**YOUR INSTRUCTIONS**
Each time a line of the listing holds "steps", copy that line.

*** Opening AVAILABLE DATA ***

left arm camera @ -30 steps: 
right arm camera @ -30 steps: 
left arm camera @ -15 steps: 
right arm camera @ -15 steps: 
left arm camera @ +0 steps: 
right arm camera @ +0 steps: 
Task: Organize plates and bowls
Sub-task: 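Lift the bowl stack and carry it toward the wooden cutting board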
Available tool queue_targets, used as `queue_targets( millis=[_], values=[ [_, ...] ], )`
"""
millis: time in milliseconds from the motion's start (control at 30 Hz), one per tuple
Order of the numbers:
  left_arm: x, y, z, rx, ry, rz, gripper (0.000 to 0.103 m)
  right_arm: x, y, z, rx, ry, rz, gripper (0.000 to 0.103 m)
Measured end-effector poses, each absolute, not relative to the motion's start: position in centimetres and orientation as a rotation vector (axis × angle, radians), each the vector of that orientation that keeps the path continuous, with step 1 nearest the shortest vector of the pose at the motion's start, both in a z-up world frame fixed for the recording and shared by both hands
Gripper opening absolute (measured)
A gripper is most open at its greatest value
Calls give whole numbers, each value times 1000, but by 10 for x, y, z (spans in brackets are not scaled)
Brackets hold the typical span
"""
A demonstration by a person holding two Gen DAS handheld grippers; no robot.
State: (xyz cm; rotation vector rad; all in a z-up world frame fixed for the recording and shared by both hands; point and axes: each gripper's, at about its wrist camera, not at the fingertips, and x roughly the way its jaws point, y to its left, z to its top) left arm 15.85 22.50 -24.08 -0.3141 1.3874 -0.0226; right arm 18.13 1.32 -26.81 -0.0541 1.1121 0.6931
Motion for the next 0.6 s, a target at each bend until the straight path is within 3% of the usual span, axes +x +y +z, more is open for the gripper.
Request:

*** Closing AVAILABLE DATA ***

**OUTPUT OF THE EXERCISE**
left arm camera @ -30 steps: 
right arm camera @ -30 steps: 
left arm camera @ -15 steps: 
right arm camera @ -15 steps: 
left arm camera @ +0 steps: 
right arm camera @ +0 steps: 

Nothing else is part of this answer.